Corea del Nord: gli Stati Uniti inaspriscono ulteriormente i rapporti

Corea del Nord: gli Stati Uniti inaspriscono ulteriormente i rapporti

Gli Stati Uniti cercano di appesantire ulteriormente la situazione con la Corea del Nord. In questa ottica hanno dunque riferito di un tentativo nucleare prima di una settimana che si annuncia particolarmente tesa sulla penisola coreana poiché Pyongyang ha sviluppato due missili che potrebbero raggiungere il Giappone ma anche il territorio americano nel Pacifico.

Il lancio del missile balistico intercontinentale era previsto da tempo. Dovrebbe essere lanciato la settimana prossima. Ecco la ragione del report: evitare che il tentativo “possa essere considerato come un deterioramento ulteriore nella crisi in corso con la Corea del Nord”, ha così spiegato un responsabile americano della Difesa. Il responsabile ha tuttavia assicurato che gli Stati Uniti restano impegnati nei test dei missili balistici intercontinentali per garantire un arsenale sicuro ed efficace.

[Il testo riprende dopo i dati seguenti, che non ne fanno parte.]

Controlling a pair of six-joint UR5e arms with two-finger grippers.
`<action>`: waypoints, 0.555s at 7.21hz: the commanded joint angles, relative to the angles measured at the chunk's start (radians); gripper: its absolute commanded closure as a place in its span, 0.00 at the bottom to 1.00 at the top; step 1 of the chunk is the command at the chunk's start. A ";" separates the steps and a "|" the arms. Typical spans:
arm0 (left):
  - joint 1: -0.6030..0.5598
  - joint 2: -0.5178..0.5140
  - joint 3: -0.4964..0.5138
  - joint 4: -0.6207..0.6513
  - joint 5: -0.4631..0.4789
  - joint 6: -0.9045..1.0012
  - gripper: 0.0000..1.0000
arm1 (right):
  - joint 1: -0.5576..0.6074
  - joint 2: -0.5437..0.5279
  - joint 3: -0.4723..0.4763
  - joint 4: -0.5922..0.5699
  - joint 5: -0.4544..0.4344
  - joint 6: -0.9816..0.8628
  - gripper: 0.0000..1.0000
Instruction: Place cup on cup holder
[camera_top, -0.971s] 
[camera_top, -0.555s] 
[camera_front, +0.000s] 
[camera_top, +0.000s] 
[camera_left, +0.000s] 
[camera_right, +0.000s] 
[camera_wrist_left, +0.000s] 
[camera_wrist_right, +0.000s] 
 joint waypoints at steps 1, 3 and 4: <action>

La Corea del Nord ha indicato venerdì che non aveva la capacità di garantire la sicurezza delle missioni diplomatiche nella capitale Pyongyang da mercoledì prossimo. La maggioranza dei governi stranieri coinvolti, tra i quali i sette paesi dell’Unione europea sempre insediati nel paese, la Germania, il Regno Unito, la Svezia, la Polonia, la Romania, la Repubblica Ceca e la Bulgaria, hanno assicurato che non intendono ritirare il loro personale per il momento. Le Nazioni unite sono nella stessa ottica e non opereranno per il momento nessun tipo di evacuazione del proprio personale.

Per molti, come indicato da un portavoce del ministero britannico degli Affari esteri, questi avvertimenti rilevano molto di più della “retorica” nord-coreana che di una minaccia reale. Una fonte europea a inoltre indicato che una riunione degli ambasciatori dei 27 paesi dell’UE per evocare il caso della Corea del Nord dovrebbe tenersi domani a Bruxelles.

La Corea del Nord non cessa effettivamente di moltiplicare le dichiarazioni belliche in ragione delle sanzioni intraprese dall’ONU in seguito ai tentativi nucleari del paese all’inizio dello scorso febbraio. Pyongyang non ha precisato le manovre militari congiunte tra gli Stati Uniti e il suo vicino coreano.